Recent news may make it a bit harder for CalPERS to emphasize the "righteous" part of righteous indignation against big corporations' policies, though. It may have more in common with its philosophical adversaries than one might think.

The Associated Press recently dug into CalPERS, which is the largest U.S. public pension fund. The AP found that CalPERS has shelled out big bucks to its own top brass, with six-figure bonuses and fat raises, despite the fact that the fund's holdings had plunged in value.

For all that many publicly traded corporations made some risky bets prior to the financial crisis, apparently CalPERS did, too. According to The Economist, "its woes are striking because they stem from racy investment bets, poor risk management and a lax attitude toward potential conflicts of interest at an institution that was supposed to be a model of modern fund management," as CalPERS "loaded up on real estate, private equity and other illiquid assets in the years before the crisis."

Meanwhile, to emphasize on the "Cal" part of CalPERS: The fund is for California public employees, and that state is in notoriously dire financial straits these days. Look no further than that state's threatened public sector furloughs, which could affect 150,000 state employees. If CalPERS is unable to increase returns on its funds, workers' benefits could be cut, or the fund may call for a state taxpayer bailout that California's cash-strapped citizens can ill afford.

Gov. Arnold Schwarzenegger (R) has called the state's pension system "unsustainable," and while CalPERS claimed its unfunded liabilities were $38.6 billion in 2008, a study commissioned by Schwarzenegger and Stanford University actually calculated the unfunded liabilities at an alarming $239.7 billion.

Add that up, and it sounds an awful lot like an unsustainable economic model destined for failure, complete with long-suffering worker bees and handsomely paid top managements at corporations around the nation.
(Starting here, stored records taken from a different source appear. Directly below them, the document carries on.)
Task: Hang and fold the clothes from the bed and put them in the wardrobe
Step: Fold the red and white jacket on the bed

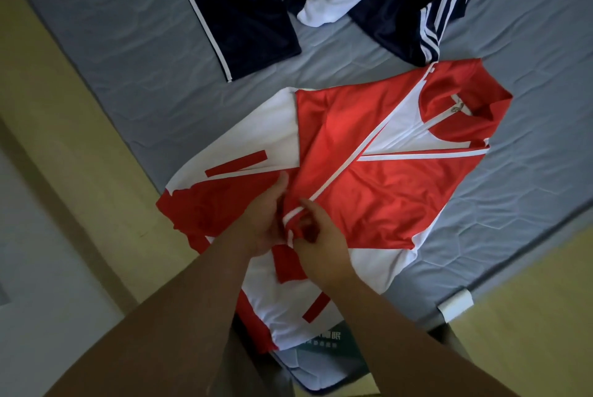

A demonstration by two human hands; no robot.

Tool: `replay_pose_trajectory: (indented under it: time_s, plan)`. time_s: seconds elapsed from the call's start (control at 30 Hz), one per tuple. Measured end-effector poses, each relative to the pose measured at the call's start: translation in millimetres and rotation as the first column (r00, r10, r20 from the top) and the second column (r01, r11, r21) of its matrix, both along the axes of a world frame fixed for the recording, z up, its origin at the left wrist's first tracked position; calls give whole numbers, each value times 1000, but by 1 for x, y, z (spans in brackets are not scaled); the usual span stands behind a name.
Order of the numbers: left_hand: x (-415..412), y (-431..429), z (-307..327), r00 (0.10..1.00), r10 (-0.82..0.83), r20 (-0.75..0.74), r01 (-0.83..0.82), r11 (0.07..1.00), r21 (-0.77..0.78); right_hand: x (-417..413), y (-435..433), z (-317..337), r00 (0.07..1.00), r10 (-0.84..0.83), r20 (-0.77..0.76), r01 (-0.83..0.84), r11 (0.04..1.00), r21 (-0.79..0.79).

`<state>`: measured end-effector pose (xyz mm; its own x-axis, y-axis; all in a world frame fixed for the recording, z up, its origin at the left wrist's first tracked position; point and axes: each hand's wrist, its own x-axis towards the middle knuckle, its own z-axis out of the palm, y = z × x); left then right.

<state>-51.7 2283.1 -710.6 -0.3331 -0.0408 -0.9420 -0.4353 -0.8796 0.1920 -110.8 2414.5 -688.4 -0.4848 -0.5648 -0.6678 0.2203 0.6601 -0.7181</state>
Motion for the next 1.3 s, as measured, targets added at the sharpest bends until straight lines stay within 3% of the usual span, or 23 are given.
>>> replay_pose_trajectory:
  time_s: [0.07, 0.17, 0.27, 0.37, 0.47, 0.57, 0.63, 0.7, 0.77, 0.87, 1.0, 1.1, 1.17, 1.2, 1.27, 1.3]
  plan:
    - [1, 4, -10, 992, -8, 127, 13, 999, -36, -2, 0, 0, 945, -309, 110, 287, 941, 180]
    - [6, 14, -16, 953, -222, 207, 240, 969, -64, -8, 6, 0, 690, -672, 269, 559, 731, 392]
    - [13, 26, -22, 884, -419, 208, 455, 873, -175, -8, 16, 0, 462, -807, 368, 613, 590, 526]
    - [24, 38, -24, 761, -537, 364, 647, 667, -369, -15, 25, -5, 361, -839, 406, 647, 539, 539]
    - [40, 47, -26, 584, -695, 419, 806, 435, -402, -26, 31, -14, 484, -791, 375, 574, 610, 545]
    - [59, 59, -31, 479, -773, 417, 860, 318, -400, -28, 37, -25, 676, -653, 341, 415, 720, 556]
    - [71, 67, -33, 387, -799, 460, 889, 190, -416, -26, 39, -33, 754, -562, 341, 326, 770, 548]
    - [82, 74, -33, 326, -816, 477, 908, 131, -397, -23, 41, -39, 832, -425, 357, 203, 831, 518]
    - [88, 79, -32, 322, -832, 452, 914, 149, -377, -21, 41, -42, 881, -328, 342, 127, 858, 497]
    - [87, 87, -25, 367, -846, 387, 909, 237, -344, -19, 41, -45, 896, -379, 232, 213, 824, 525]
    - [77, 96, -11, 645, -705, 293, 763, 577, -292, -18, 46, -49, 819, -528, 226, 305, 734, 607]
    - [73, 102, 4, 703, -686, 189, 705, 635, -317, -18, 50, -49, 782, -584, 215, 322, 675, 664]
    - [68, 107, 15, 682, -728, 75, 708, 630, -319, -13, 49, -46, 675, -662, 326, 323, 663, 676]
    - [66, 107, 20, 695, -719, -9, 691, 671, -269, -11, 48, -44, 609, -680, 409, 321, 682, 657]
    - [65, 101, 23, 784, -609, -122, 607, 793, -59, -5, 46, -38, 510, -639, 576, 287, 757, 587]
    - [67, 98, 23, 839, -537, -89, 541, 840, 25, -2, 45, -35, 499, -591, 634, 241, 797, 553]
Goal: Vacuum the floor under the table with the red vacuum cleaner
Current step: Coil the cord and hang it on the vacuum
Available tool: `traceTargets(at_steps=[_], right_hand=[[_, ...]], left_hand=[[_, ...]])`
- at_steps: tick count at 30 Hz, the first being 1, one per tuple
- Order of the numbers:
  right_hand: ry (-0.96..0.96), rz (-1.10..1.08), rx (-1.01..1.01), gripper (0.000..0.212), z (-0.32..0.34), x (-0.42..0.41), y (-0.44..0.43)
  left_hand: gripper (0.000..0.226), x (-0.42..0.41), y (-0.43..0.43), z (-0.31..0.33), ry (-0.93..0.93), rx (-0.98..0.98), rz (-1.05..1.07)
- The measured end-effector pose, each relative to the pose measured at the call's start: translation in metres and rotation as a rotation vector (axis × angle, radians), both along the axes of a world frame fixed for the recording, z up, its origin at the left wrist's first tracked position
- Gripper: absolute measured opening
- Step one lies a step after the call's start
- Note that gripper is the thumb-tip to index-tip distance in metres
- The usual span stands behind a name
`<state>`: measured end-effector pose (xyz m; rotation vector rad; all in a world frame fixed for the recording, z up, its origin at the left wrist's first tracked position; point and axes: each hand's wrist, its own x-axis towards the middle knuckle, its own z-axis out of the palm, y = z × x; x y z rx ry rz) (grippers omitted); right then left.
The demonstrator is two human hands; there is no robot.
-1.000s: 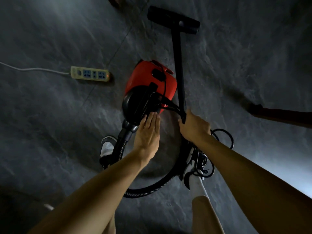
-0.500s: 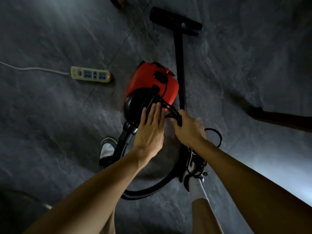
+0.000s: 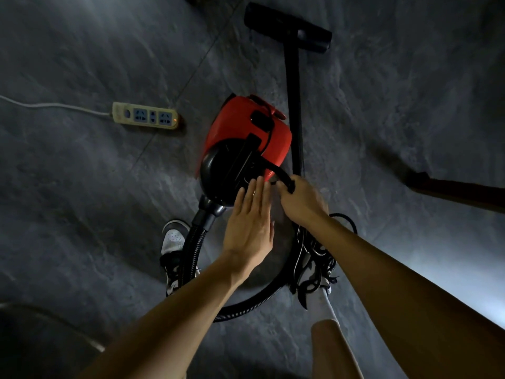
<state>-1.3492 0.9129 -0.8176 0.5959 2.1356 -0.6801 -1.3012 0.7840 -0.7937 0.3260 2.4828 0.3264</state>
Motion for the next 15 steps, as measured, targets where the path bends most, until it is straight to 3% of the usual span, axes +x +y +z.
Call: traceTargets(at_steps=[6, 11, 13, 15], right_hand=[[-0.119, 0.153, -0.054, 0.027, -0.003, -0.017, -0.002], [-0.051, 0.450, 0.089, 0.047, 0.005, -0.032, -0.016], [0.054, 0.566, 0.143, 0.045, 0.002, -0.034, -0.020], [0.138, 0.642, 0.166, 0.045, 0.000, -0.037, -0.022]], left_hand=[[0.075, -0.008, 0.014, -0.001, -0.064, 0.068, 0.194], [0.078, -0.006, -0.002, -0.005, -0.088, 0.031, 0.120], [0.062, -0.014, -0.011, -0.001, -0.016, 0.134, 0.104], [0.040, -0.026, -0.024, 0.004, 0.168, 0.273, 0.165]])
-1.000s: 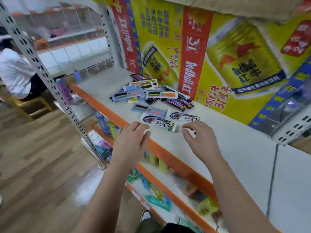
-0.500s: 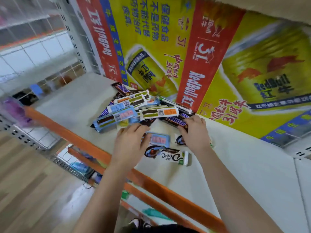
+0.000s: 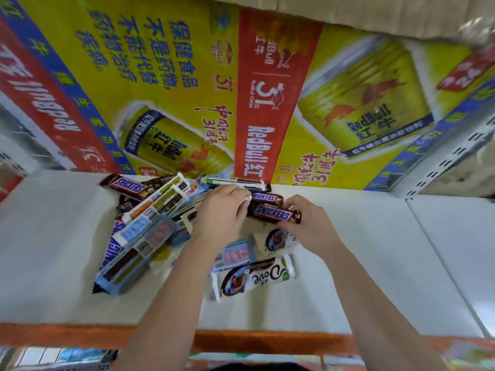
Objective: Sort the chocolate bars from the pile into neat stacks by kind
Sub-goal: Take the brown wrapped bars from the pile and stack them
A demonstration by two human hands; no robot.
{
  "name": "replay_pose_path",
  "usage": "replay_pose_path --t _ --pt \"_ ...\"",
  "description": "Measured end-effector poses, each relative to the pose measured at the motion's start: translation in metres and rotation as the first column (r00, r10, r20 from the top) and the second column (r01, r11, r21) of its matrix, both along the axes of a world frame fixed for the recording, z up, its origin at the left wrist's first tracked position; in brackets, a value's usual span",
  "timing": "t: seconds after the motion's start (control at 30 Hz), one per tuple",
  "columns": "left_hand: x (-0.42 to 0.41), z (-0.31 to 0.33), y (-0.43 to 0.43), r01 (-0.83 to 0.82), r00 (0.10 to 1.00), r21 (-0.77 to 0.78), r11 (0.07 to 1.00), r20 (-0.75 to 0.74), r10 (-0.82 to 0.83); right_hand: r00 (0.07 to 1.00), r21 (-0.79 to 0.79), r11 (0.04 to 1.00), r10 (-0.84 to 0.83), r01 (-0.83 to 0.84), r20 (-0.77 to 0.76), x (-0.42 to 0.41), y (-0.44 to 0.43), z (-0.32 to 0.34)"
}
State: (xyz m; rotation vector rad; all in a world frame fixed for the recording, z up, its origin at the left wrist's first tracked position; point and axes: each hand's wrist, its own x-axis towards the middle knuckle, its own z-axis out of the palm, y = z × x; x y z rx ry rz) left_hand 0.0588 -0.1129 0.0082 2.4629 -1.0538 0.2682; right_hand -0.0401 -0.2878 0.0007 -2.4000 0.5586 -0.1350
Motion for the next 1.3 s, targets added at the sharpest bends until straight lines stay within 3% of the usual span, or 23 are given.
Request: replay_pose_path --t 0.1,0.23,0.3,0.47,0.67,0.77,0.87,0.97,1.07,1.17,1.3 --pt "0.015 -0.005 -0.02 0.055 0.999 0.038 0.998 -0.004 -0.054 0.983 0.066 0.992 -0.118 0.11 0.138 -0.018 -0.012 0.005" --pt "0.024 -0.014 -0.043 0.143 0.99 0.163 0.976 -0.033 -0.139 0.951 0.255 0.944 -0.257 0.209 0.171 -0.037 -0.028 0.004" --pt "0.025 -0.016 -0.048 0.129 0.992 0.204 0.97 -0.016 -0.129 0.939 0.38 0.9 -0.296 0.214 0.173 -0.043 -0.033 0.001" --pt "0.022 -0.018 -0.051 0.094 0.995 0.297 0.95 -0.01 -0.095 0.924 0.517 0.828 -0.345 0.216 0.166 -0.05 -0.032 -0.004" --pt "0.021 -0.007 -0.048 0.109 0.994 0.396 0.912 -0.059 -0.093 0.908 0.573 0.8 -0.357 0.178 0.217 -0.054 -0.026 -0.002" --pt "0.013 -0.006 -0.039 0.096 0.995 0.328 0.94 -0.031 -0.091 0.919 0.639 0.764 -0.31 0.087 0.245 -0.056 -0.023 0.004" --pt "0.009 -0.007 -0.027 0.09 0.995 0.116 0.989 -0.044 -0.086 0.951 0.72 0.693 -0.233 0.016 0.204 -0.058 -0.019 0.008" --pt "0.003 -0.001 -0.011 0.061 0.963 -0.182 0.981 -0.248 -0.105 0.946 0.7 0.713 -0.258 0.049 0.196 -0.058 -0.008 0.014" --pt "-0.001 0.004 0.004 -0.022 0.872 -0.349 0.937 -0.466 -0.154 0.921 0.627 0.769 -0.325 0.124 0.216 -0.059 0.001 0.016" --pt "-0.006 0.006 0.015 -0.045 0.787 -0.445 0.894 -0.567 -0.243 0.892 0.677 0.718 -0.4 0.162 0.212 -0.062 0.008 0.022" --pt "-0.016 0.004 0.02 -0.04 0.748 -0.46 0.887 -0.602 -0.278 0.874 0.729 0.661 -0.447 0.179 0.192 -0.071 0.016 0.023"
Just like in corporate America, reason and prudence may be sorely lacking.

CalPERS defends the pay and bonus criticisms by saying that it judges performance on a five-year timeline to encourage long-term strategies, pointing out that bonuses in 2008-2009 were 50% lower than in the 2006-2007 time frame. In another parallel to what often transpires in corporate America, CalPERS board member Tony Olivera was quoted as saying CalPERS tried to reduce bonus amounts, but that contractual obligations stymied those efforts.

Fair is fair
When one is criticizing someone else, it can be a nice exercise to count to 10 and do some quick soul-searching, asking if similar behavior may be just a bit closer to home. You could say CalPERS has made a high-profile gadfly, but avoiding any implication it may not quite live up to some of the rules it condones would be better.
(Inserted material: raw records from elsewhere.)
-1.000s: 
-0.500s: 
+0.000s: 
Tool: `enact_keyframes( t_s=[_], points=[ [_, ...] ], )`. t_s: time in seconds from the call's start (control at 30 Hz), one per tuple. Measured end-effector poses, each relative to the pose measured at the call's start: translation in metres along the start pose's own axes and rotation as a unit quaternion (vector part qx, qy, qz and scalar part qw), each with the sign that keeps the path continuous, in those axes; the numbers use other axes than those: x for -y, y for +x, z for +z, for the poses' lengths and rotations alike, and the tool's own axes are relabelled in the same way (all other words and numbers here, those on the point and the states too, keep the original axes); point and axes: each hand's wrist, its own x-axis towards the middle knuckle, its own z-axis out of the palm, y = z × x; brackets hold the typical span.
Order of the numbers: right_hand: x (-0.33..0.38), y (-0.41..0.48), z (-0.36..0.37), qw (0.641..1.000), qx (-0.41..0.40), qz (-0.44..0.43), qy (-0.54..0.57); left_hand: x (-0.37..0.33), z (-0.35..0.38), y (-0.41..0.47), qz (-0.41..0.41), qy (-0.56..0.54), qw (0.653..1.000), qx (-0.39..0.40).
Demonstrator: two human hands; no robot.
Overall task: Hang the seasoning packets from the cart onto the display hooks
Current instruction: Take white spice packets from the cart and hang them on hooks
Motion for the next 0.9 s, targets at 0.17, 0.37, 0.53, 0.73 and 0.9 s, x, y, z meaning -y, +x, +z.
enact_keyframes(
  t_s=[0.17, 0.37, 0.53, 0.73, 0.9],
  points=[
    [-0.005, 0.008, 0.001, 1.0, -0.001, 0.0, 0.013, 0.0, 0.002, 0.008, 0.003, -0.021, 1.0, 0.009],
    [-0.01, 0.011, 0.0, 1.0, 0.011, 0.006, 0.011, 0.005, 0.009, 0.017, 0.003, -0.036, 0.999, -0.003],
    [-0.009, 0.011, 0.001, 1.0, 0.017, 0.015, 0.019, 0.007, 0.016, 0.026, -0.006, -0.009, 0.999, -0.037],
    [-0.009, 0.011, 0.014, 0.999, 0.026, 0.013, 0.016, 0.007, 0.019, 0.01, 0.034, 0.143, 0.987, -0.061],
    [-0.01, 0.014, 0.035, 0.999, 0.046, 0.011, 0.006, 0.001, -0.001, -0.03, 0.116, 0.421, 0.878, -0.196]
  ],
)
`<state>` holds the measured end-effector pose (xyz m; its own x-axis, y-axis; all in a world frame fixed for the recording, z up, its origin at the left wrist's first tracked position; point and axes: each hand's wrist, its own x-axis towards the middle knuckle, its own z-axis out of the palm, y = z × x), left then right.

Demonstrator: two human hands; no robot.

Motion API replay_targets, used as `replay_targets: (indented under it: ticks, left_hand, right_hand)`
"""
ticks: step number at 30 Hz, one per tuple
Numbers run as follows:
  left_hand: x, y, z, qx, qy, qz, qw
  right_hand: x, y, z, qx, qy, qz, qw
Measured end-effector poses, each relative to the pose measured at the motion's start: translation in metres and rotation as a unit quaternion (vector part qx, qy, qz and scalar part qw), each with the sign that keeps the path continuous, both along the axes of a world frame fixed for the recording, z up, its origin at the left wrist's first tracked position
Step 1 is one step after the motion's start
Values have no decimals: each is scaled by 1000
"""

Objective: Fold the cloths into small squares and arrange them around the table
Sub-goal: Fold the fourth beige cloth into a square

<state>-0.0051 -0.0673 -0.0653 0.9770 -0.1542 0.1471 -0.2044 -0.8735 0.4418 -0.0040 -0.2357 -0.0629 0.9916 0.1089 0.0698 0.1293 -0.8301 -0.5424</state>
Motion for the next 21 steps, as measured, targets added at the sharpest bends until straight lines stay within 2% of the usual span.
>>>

Solid corporate governance policies include pay for performance and other compensation issues, and given indications that CalPERS has similar bonus structures and made similar risky gambles that vilified so many corporations, it may become a little harder to take the high road.

It's funny how sometimes folks who are arguably on opposing sides of an issue exhibit the same behavior. Hopefully going forward more folks will be on the same page in a more positive way -- advocating for fiscal responsibility, reasonable pay structures for top brass, and long-term thinking and performance across the board. Fair is fair, after all.

Check back at Fool.com every Wednesday and Friday for Alyce Lomax's columns on corporate governance.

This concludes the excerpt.